Heartache, financial loss and time detangling bring irreparable setbacks. Lots of spouses get dumped. Eighty percent of U.S. divorces "are unilateral, rather than truly mutual decisions," notes researcher Maggie Gallagher. Still, healthy people can wade through the hurt and make the best of the situation.
That doesn't ameliorate the damage. Children, who never have a say in their parents' parting, become collateral damage and dismissed with the dubious phrase "kids are resilient." Judith Wallerstein, whose landmark 25-year study of divorced families convinced her of its ongoing harm, found that "many of these ... children forfeited their own childhoods as they took responsibility for themselves, their troubled, overworked parents; and their siblings." The trauma peaks in adulthood, she cautions, undermining love, sexual intimacy and commitment.
Divorce mars the lives of in-laws and unsettles otherwise contented bystanders; it unsteadies society, destabilizes neighborhoods and brings awkwardness in social encounters.
Yet a "culture of divorce" has grown as new technologies gave us feel-good instant gratification, demoting the virtues of duty and obligation. Americans' attention span shrank from reading tomes to watching TV shows to three-minute YouTube videos to six seconds of a Vine.
Our notion of commitment became shorter, too. Marriage pledges are now really "hopes," easily revised by a Facebook status change. The New York Times' "Vows" page recently began a new column called "Unhitched," each week highlighting one couple's divorce.
Stripped of connection to paternity, marriage has become optional. The latest figures from the Centers for Disease Control and Prevention reveal that 48% of women cohabited with a partner as a first union, The overall out-of-wedlock birth rate topped 40% in 2011.

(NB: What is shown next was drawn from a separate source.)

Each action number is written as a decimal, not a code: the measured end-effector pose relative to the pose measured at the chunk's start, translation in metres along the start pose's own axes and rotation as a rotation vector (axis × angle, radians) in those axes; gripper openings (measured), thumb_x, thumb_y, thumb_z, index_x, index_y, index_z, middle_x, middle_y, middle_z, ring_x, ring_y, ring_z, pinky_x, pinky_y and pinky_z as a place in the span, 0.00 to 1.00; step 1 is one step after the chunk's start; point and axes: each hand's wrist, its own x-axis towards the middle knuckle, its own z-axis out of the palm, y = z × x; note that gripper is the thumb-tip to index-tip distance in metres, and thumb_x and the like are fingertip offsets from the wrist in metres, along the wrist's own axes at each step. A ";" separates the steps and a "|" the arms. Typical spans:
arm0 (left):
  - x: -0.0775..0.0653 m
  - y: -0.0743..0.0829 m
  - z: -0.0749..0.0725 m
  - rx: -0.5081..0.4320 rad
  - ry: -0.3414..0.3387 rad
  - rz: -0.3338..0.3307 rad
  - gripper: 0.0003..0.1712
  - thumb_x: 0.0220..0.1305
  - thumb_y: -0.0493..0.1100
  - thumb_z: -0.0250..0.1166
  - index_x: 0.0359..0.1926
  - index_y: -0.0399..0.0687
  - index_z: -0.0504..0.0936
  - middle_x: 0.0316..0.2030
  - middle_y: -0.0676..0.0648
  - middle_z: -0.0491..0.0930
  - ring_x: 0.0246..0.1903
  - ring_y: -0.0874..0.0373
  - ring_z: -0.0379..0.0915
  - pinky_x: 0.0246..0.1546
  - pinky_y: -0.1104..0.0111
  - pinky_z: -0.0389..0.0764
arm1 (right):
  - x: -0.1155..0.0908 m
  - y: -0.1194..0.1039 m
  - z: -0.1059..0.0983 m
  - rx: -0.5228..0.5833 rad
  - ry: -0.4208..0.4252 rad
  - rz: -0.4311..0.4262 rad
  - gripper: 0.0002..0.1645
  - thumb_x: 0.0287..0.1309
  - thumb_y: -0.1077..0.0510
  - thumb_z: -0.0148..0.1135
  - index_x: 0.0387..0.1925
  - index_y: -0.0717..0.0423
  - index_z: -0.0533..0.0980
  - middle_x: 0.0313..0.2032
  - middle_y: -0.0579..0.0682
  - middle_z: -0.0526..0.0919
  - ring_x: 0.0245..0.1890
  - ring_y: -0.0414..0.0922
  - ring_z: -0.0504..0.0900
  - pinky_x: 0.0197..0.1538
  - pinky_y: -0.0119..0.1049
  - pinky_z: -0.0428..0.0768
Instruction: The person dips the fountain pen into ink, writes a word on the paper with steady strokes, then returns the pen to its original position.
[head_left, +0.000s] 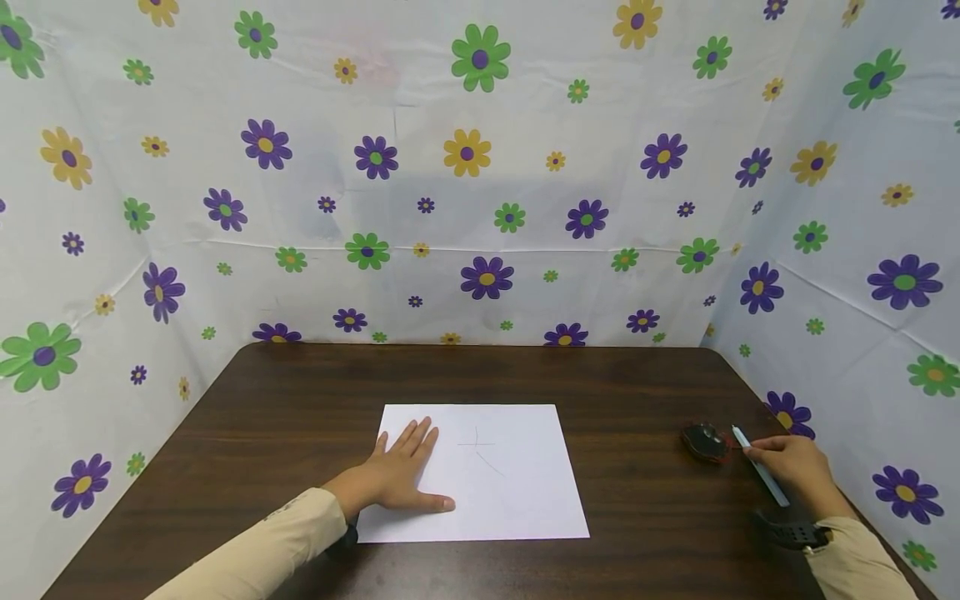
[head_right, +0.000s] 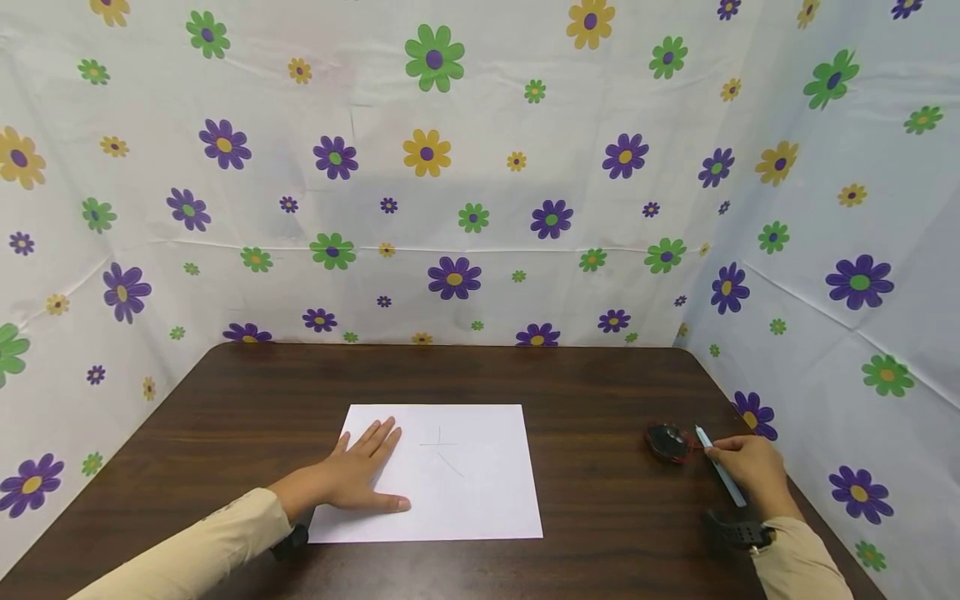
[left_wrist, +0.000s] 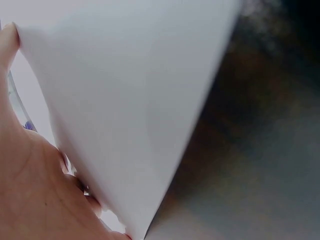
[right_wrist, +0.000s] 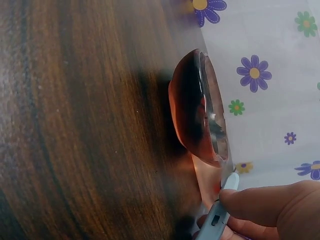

Years ago, tempted cartoon characters paused to consider the coaxing of an angel perched on their right shoulder and a devil on their left. The conscience angel urged, "Do your duty! Do what is moral and right! Defer gratification!" The self-centered devil whispered, "Do what feels good! Follow your heart! Get what you want, right now!"
Granted, not all marriages can survive, like the hopeless cases where an abusive or addicted spouse won't get help. To overcome problems, both partners must want to stay married; the hitch is that our non-judgmental culture greases their paths out the door instead of encouraging deep introspection.
I learned two lessons counseling divorcing couples. First, a rejected mate usually requires at least half as long as the marriage to recover. Second, recovery occurs not when a spouse "feels good" about the former mate, but when she's indifferent.
Our accept-it-all milieu grants so much leeway for individual happiness that relationships have no backbone with which to stand. The little devil perched on society's slumping shoulder gloats, "You can have a good divorce! Do what you want, and do it now!" That angel guy is so old-school, he can't even text his apologies to the kids whose lives turn upside down.
Diane Medved, a clinical psychologist, is author of The Case Against Divorce.